Mileage Leakage : The total number of miles driven by fleet vehicles can be an insidious cost factor for insurance carriers. For every mile driven within a certain span of time, the overall risk rises. For example, as the economy surges, mileage leakage for commercial lines often occurs. Perhaps a company anticipated vehicles traveling 15,000 miles in a year and instead each vehicle covered more than 80,000 miles. The more miles driven, the greater the possibilities for collisions resulting from distracted driving incidents or other types of accidents. Every mile changes the vehicle’s condition, value, and safety.

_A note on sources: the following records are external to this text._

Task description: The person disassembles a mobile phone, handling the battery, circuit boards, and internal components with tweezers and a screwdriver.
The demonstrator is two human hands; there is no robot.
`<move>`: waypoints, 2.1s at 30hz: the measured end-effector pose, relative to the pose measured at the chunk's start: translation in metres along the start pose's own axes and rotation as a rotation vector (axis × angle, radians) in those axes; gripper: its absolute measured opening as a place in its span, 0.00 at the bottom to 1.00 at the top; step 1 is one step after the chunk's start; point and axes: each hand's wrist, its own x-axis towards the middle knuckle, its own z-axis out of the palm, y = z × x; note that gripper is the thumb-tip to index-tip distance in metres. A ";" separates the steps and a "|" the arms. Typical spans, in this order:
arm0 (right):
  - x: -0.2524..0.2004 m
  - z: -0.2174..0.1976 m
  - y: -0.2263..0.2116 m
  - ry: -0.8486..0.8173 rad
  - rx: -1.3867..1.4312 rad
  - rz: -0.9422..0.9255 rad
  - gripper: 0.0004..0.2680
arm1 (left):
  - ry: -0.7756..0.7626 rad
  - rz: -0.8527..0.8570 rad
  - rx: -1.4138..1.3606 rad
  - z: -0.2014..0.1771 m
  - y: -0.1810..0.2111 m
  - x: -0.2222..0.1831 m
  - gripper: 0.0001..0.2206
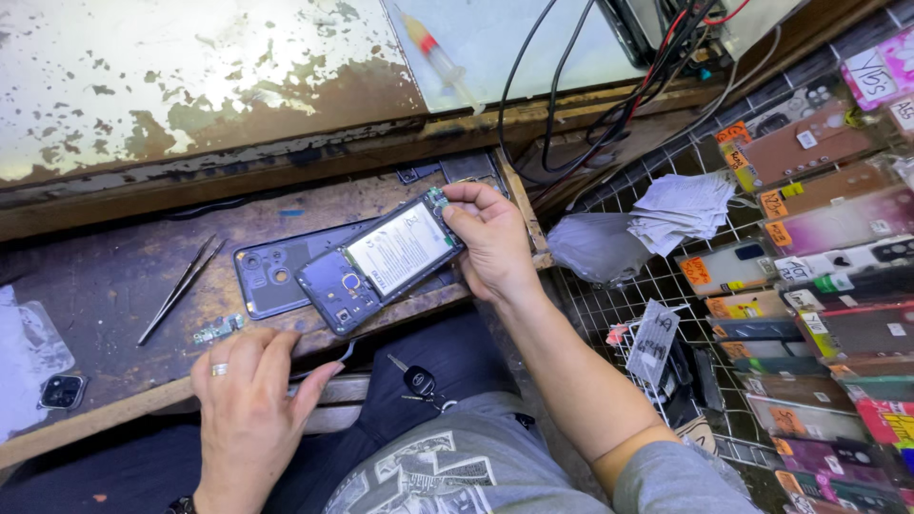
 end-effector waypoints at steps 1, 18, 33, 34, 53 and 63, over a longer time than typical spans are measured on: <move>0.000 0.003 0.003 -0.009 0.021 0.010 0.08 | -0.005 -0.007 0.002 -0.001 0.002 -0.005 0.24; -0.029 0.026 0.019 -0.251 -0.070 0.122 0.09 | -0.028 -0.234 -0.396 -0.035 0.027 0.030 0.16; -0.025 0.048 -0.018 -0.439 -0.725 0.006 0.06 | -0.327 -0.606 -1.310 0.029 0.027 0.056 0.17; -0.024 0.051 -0.020 -0.445 -0.757 -0.021 0.05 | -0.318 -0.602 -1.312 0.029 0.026 0.056 0.17; 0.001 0.049 -0.037 -0.533 -0.571 0.098 0.04 | -0.252 -0.608 -1.441 0.029 0.020 0.050 0.17; -0.005 0.067 -0.048 -0.654 -0.901 -0.164 0.05 | -0.242 -0.613 -1.451 0.030 0.020 0.048 0.17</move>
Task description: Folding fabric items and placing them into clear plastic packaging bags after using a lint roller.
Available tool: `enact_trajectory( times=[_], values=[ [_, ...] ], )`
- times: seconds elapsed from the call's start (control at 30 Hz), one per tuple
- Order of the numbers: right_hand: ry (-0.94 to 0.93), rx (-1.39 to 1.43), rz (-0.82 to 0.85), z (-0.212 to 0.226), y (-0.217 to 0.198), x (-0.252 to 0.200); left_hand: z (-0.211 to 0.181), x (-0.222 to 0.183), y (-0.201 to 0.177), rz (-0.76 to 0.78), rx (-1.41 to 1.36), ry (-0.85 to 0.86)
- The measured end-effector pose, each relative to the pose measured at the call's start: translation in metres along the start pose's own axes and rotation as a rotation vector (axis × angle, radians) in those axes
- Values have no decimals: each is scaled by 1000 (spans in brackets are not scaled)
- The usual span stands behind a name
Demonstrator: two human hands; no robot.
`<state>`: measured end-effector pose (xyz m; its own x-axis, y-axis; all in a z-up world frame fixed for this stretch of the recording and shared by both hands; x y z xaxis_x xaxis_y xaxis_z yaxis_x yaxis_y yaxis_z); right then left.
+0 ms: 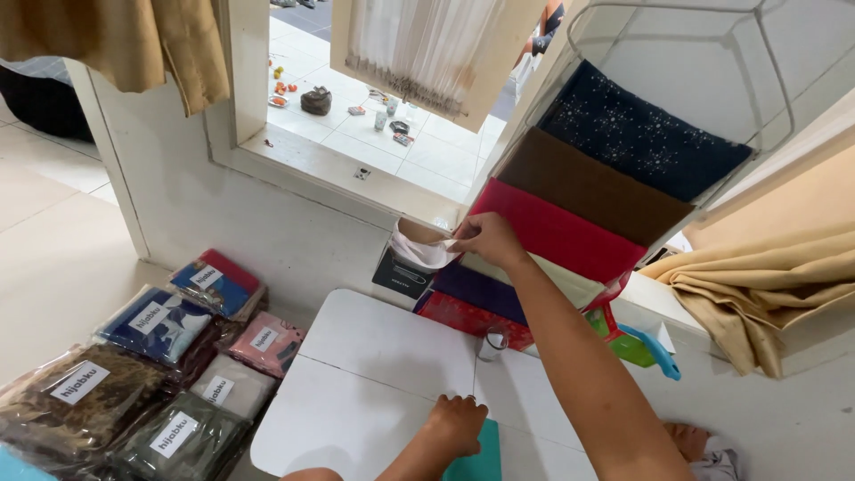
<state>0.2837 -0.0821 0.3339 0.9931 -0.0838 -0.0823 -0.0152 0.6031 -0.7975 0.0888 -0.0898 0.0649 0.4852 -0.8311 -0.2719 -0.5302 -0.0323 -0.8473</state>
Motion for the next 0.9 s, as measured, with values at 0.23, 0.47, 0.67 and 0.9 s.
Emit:
enact_trajectory(
  times=[0.23, 0.47, 0.67, 0.9],
  values=[
    [108, 191, -95, -13, -28, -32, -15, -21, -4, 80, 11, -23],
    [-55, 533, -414, -39, -72, -72, -21, -36, -16, -24, 1, 31],
    [30, 958, -403, -133, -100, -119, -35, -115, -119, -766, -179, 110],
    [-28, 916, 22, -201, -40, -189, -59, -184, -145, -868, -1013, -87]
  ],
)
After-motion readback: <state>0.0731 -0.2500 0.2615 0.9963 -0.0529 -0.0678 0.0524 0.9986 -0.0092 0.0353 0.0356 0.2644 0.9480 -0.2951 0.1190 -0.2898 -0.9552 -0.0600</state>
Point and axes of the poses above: each hand's wrist, its own x-axis towards the middle knuckle, its own y-axis out of the palm, z = x × y, the point moved 7 cm from there along x, towards the middle knuckle, and after that the axes turned 8 degrees about y, right-handed, at the moved point
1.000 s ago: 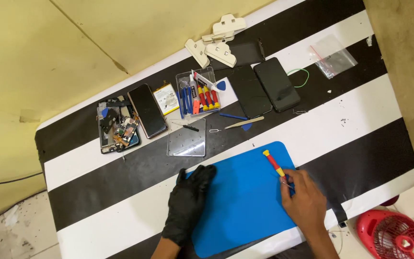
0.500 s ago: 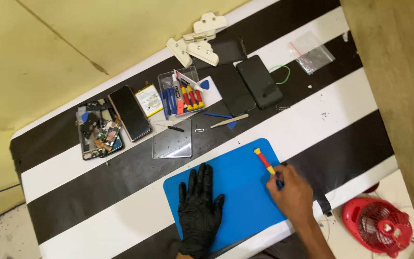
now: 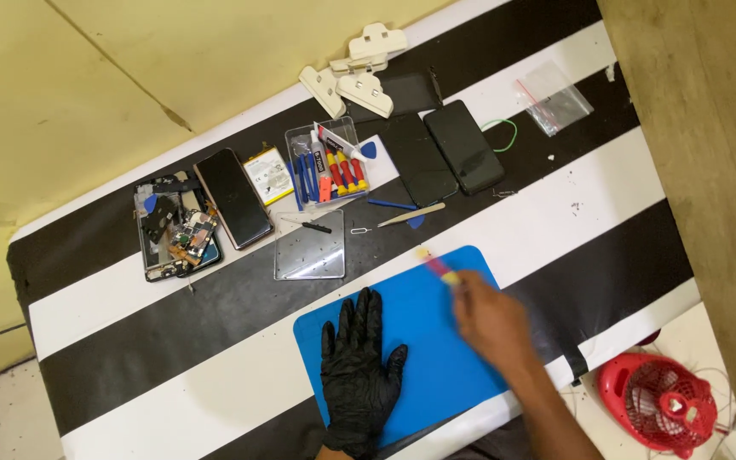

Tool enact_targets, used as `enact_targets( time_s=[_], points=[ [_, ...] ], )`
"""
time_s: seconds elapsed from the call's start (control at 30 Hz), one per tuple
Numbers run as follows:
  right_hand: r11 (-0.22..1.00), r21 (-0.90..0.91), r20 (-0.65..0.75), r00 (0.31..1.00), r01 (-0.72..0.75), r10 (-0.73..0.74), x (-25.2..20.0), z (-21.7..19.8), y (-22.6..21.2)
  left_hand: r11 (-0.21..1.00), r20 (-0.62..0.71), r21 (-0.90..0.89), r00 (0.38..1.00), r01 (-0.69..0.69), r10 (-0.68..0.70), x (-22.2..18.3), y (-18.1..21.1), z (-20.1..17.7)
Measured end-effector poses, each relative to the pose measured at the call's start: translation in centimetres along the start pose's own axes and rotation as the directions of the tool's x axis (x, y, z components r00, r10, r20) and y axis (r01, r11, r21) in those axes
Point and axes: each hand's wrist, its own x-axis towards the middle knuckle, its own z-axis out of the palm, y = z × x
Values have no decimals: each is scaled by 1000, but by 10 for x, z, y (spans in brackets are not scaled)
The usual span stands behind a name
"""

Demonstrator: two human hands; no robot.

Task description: Repairing a mobile phone by disassembling and reassembling internal components and the casing

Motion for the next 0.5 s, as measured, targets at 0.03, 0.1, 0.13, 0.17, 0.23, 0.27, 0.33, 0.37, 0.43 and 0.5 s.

Coping with the Distracted Driving Problem: Distracted driving due to smartphone use has escalated as a problem, particularly in the commercial sector where companies are liable for damages caused by drivers on their payrolls. A number of high-profile firms have become victims of this problem, with costly judgements against them because of their drivers causing accidents or deaths, including Coca-Cola ($21 million), International Paper ($5 million), and Dyke Industries ($20.9 million). These types of cases can be readily prosecuted because of the easy availability of smartphone records that can be acquired during the legal discovery process.

“As digital native competitors proliferate, established transportation companies must embrace new technologies and offer new services to keep up with their customers.”³ – Jeffery Elliot, et al., Strategy&. These challenges—though daunting to insurers—have led to deeper interest in commercial insurance telematics, including commercial usage-based insurance (UBI) programs. By deploying next-generation telematics technology solutions, insurers can readily acquire and analyze vehicle and driver data, harvesting information that is vital to addressing current problems and restoring profit margins.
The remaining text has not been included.